So after I turned 50 lbs. of tomatoes and half a bushel of peppers into salsa for canning, I found myself with an extra 1 1/2 cups of finely chopped cilantro. What to do? Make chimichurri of course.
It must be noted, of course, that traditional chimichurri from Argentina and Uruguay doesn’t actually use cilantro. It comes in a green version and a red version, and traditionally contains parsley, garlic, olive oil, oregano, and red wine vinegar.
However, I had a bunch of cilantro and a bit of parsley. And I like cilantro (I pity you poor individuals who have the gene that makes it taste soapy to you). So I made my own version to freeze so that I’d have it on hand for easy use when I want it.
Non-Traditional Green Chimichurri Sauce
Prep time: 15 minutes, Total time: 16 minutes, Yield: 2 cups
- 3/4 cup minced cilantro
- 1/4 cup minced parsley
- 1 minced jalapeño / Fresno / cayenne pepper (seeded)
- 1/4 cup minced garlic (unless you’re a wimp)
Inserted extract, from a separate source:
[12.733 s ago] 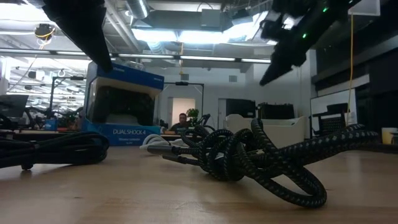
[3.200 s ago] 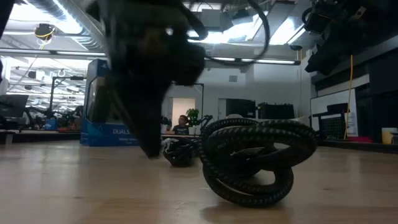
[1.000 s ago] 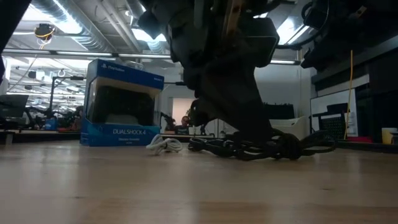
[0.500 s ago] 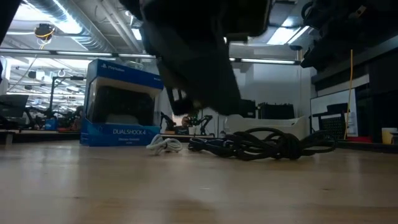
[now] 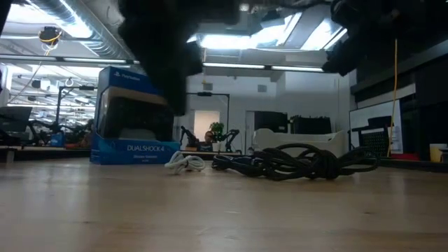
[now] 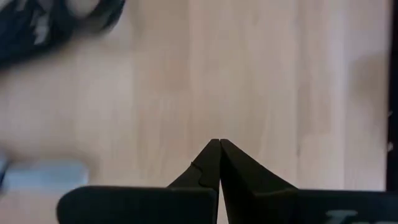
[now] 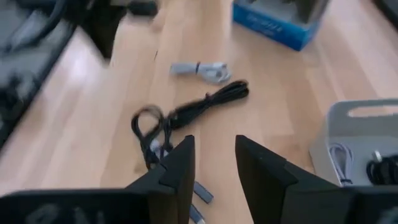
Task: Pick and place USB-C Cables
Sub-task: Put the bottom black charger cable into the gray bin
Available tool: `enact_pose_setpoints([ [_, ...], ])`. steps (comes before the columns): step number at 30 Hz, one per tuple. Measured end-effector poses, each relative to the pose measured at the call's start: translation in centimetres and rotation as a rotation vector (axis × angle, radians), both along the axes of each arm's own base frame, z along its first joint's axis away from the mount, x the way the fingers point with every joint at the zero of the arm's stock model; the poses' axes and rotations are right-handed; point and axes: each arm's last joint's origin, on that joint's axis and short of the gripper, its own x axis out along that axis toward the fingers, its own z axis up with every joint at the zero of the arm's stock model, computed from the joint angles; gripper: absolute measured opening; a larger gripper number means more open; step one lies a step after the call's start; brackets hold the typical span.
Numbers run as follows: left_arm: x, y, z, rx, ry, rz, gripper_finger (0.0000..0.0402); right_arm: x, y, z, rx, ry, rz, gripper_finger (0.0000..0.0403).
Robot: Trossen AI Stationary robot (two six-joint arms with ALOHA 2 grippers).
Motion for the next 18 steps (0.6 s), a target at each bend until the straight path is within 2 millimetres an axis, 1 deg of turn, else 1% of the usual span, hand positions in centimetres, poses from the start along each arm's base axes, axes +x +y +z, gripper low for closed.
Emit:
enact_pose_setpoints([
  [4,-1.5,0.5,0.4,0.028,0.12,0.052,0.0,1.5,0.6,-1.6,-0.084,0.074,0.1,0.0119],
  [7,-2.9,0.4,1.4,0.068,0.162,0.068,0.0,2.8,1.1,-2.9,-0.106,0.118,0.152,0.0119],
  [11,-4.6,0.0,2.8,0.147,0.133,0.092,0.0,4.3,1.7,-4.7,-0.099,0.179,0.187,0.0119],
  [13,-5.4,-0.4,3.6,0.181,0.078,0.109,0.0,4.8,2.0,-5.5,-0.097,0.203,0.207,0.0119],
  [16,-6.8,-0.7,4.4,0.218,0.012,0.15,0.0,5.6,2.7,-6.3,-0.086,0.201,0.288,0.012],
  [18,-7.8,-0.9,4.4,0.236,-0.005,0.173,0.0,6.2,3.3,-6.6,-0.072,0.156,0.356,0.0125],
])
- 2 tbsp. fresh minced oregano or 1 tbsp. dried oregano
- 1 tsp. ground cumin
- 2 tsp. red pepper flakes
- 2 tbsp. lime juice
- 3 tbsp. red wine vinegar
- 1/2 cup olive oil
- Salt and pepper to taste
- Remove the cilantro and parsley leaves from their stems and throw into a food processor to pulse until they are minced (or, if you’re a masochist like me, mince it all by hand). This will be your most time-intensive step. Core, seed, and mince your pepper and garlic as well (though I highly advise keeping a 32 oz. jar of minced garlic in your fridge at all times, because why on earth would you want to mince garlic every time you cook something?
- Throw all of your minced goodies into a bowl. Add all of your seasonings, your lime juice and red wine vinegar into the bowl as well. Drizzle olive oil into bowl while stirring vigorously with a fork.
- Season with salt and pepper to taste.
- Use as a marinade or sauce for anything you like!